Germany’s refugees are starting to pay off

By Leonid Bershidsky  /  Bloomberg Opinion

The tidal wave of asylum seekers that hit Europe in 2015 is often stereotyped as an invasion of poorly qualified migrants destined to be charity cases in the receiving countries, but research shows that this is not true. Germany, which welcomed the immigrants and almost immediately regretted it, is likely to end up profiting from German Chancellor Angela Merkel’s decision to let them in, especially if it keeps taking steps to ease these immigrants’ path to employment.

For a paper published earlier this year, Cevat Giray Aksoy from the European Bank for Reconstruction and Development and Panu Poutvaara from the Leibniz Institute for Economic Research surveyed immigrants from the refugee crisis about their reasons for leaving their home countries.

Their sample was constructed to mirror the geographic and demographic patterns of migration across the Mediterranean Sea during the crisis, as recorded by the International Migration Organization.

They discovered that 77 percent of respondents — those from Afghanistan, Iraq, Somalia, Sudan and Syria — fled war and persecution, while the rest, mostly from Algeria, Morocco and several African countries, came for economic reasons.

This in itself is not surprising: Most of the immigrants in 2015 to 2016 were fleeing armed conflicts.

However, Aksoy and Poutvaara made a more intriguing finding: Better-educated people are significantly more likely to try to escape war and persecution than their less-educated compatriots.

Those escaping conflict are, to a greater degree than economic migrants, a self-selected group of people with decent job qualifications. In poor North African countries, economic returns to education and skills are high enough for people to stick around rather than make a dangerous journey to Europe, but in Iraq or Somalia, it is the best-trained workers who suffer the biggest relative losses and thus have the greatest impetus to leave.

Moreover, these educated asylum seekers tend to choose destination countries with higher returns to skills — that is, those with relatively higher inequality: Germany, France and Italy over Sweden, the Netherlands and Austria. The less qualified tend to look for nations with quicker application processing and better social safety nets.

Obviously, European countries’ immigration policies played a role in determining the destinations, but Germany ended up, all in all, with a positively self-selected group of undocumented immigrants. These people, government statistics show, are anything but hopeless — Germany just needs to sort out how their qualifications correspond to its labor market needs.

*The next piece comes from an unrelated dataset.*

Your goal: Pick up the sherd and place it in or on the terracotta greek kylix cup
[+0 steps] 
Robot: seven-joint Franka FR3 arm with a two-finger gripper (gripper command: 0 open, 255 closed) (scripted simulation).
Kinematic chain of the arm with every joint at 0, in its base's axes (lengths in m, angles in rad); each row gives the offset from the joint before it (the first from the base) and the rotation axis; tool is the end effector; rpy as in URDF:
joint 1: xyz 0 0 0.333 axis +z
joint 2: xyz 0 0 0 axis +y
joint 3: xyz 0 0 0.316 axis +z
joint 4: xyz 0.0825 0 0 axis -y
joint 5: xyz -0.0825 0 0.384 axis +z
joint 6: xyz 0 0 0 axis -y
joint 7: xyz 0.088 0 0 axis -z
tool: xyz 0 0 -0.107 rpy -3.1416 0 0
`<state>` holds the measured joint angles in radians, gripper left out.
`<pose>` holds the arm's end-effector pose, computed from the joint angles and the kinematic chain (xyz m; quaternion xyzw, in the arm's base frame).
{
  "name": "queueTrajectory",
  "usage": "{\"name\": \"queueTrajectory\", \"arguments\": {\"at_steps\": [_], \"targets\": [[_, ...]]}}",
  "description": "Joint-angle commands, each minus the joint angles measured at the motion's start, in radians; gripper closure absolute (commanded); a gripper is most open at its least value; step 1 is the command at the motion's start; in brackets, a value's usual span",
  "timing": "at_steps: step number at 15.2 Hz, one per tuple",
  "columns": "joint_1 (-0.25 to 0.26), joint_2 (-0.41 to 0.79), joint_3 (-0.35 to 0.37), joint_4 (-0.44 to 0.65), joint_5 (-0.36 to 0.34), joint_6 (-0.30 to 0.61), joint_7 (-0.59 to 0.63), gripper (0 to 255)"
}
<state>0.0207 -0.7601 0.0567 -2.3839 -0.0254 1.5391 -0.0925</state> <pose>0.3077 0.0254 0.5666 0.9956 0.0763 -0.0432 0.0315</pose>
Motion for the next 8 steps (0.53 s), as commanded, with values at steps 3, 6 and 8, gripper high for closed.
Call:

That is the principal bottleneck. German is one of the tougher European languages to master, and the country’s rules complicate the recognition of diplomas and vocational training certificates issued outside the EU.

Last year, just 36,400 foreign professional degrees were recognized in Germany, even though that is 20 percent more than in 2017. That is a laughable number given Germany’s status as a major landing place for immigrants — it added 500,000 to its population last year.

However, despite this high barrier for entering the German labor market, the refugees are increasingly finding work. According to the German Federal Employment Agency, 35 percent of the refugees who arrived in 2015 were employed in October last year — up from 20 percent a year earlier.